Pay your rent. Pay your phone bill. Pay your other phone bill, even though you haven’t used a landline in about ten years. Pay your gas bill. Pay your electricity bill. Pay your credit card bill. Pay for your gym membership. Pay for your groceries to be delivered to your house in the evenings because you just don’t have the time during the day anymore. Go to the bank on a Saturday because you just don’t have the time during the week anymore. Discover that you’re not going to have enough money to pay your rent and your phone bill and your other phone bill and your gas bill and your electricity bill and your credit card bill next month, even though you have a job that you hate (or at least a job that you find boring). Start to dream about work: compose emails in your sleep, look for solutions under your wilted pillow. Wonder if you’re doing it right. See: 1. How to Have a Panic Attack.

4. How to actually be a grown up

Don’t.

5. How to not feel jealous of people who are fitter, happier, funnier, prettier, smarter, more accomplished, and more interesting than you

You could try telling yourself that they’re not fitter, happier, funnier, prettier, smarter, more accomplished or more interesting than you, but you probably won’t believe it, even if it comes from your own trustworthy mouth. Start to resent yourself for trying to deceive you: you don’t deserve to be deceived, even if everyone else is fitter, happier, funnier, prettier, smarter, more accomplished, and more interesting than you. How dare you do this to you! How dare you!

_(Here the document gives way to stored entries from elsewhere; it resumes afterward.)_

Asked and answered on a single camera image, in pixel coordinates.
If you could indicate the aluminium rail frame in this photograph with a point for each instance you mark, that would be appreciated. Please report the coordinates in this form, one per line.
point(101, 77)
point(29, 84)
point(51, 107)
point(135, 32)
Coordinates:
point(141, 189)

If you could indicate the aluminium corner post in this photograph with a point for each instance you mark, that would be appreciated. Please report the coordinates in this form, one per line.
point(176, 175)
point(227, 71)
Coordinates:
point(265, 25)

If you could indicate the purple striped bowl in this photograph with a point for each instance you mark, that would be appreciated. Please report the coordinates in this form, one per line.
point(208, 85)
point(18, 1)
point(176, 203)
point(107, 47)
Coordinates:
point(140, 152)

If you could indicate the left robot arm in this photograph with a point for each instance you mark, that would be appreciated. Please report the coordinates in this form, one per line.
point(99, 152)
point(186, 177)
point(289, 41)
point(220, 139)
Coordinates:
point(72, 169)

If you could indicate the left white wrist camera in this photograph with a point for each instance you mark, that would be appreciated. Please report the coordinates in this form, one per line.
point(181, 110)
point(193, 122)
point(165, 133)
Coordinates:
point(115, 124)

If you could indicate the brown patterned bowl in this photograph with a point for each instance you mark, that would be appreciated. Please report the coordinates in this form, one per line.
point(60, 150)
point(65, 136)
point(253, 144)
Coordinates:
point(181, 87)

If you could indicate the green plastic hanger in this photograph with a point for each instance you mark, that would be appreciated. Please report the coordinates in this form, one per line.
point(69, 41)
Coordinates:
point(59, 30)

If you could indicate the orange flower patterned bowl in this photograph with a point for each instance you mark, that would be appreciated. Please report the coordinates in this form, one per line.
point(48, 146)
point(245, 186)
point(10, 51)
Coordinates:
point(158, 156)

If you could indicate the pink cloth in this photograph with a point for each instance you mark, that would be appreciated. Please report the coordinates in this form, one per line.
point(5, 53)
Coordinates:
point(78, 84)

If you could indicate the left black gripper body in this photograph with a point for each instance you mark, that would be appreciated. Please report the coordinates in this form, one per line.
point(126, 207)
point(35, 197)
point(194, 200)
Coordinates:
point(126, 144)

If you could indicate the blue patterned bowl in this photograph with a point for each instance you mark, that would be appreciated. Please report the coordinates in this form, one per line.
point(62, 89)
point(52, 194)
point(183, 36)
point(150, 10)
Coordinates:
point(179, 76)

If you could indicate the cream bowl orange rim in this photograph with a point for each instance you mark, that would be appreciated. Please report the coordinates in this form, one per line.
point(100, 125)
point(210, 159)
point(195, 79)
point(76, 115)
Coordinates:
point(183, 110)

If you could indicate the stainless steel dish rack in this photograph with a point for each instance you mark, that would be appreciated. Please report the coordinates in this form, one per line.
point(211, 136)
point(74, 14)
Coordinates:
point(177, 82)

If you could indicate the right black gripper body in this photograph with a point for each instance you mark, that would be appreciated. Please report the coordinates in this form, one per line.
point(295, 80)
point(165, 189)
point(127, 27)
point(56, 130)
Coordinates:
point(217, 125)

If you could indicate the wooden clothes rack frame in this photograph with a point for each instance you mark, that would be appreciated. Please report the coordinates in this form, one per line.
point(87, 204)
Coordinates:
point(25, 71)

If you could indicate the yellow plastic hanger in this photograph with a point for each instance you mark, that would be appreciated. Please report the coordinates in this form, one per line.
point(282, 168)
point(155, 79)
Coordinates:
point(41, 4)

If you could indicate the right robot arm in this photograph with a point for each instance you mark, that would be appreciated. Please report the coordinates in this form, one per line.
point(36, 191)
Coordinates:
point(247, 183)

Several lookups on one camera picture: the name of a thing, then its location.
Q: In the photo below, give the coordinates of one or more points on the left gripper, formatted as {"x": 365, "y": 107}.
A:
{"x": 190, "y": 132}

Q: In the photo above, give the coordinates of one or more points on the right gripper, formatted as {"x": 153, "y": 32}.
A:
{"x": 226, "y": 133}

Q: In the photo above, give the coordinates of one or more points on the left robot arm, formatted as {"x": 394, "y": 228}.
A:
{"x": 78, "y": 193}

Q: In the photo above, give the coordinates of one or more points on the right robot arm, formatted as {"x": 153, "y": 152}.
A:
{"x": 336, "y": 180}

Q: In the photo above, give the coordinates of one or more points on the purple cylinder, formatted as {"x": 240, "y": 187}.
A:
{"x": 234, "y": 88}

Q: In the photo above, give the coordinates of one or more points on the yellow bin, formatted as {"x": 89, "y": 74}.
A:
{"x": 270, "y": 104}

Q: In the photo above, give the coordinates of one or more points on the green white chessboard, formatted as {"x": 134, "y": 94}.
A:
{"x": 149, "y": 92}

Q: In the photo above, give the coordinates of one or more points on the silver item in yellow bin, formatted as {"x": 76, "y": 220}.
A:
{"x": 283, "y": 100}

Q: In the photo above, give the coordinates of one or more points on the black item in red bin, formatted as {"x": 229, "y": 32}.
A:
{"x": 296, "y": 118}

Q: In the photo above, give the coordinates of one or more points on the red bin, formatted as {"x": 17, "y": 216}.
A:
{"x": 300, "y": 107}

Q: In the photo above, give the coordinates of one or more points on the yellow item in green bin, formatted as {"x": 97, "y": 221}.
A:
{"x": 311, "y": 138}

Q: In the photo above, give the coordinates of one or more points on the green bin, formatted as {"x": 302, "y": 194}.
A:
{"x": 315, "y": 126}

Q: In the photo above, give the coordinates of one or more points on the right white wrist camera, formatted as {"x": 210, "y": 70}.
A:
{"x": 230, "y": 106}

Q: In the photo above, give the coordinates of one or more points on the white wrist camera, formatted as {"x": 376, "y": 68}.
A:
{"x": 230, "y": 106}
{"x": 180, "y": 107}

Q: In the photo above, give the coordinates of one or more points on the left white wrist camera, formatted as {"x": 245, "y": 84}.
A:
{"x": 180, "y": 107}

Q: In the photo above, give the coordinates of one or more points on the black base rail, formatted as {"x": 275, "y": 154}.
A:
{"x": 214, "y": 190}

Go to the pub. Sit in the corner. Have a drink and scowl at everyone. Feel marginally better, in an “I feel worse” sort of way. Go home. Go to sleep. Dream about something boring, like buying groceries. Wake up. Think about how everyone else probably has better dreams than you do. Slide into what’s commonly known as a funk, but know there’s nothing common about it: you’re the Queen of Funks, and this is the Funk to End all Funks, and if nothing else – if nothing else! – you can be a superlative failure.

6. How to get out of bed in the morning, even when you don’t want to

Find someone you love who loves you back and will make you a bacon sandwich but refuse to bring it upstairs, even when you say that there is no point in getting out of bed and you’d rather starve because frankly starving would be more interesting than not starving at this point. Wait a few minutes for the smell of bacon to climb the staircase and enter the bedroom. Decide that you’re still not happy with things, that you’re resolutely unhappy, in fact, but that you may as well go downstairs and have the bacon sandwich, as it’s there, because no one else is going to eat it, and it would be a shame to waste a bacon sandwich.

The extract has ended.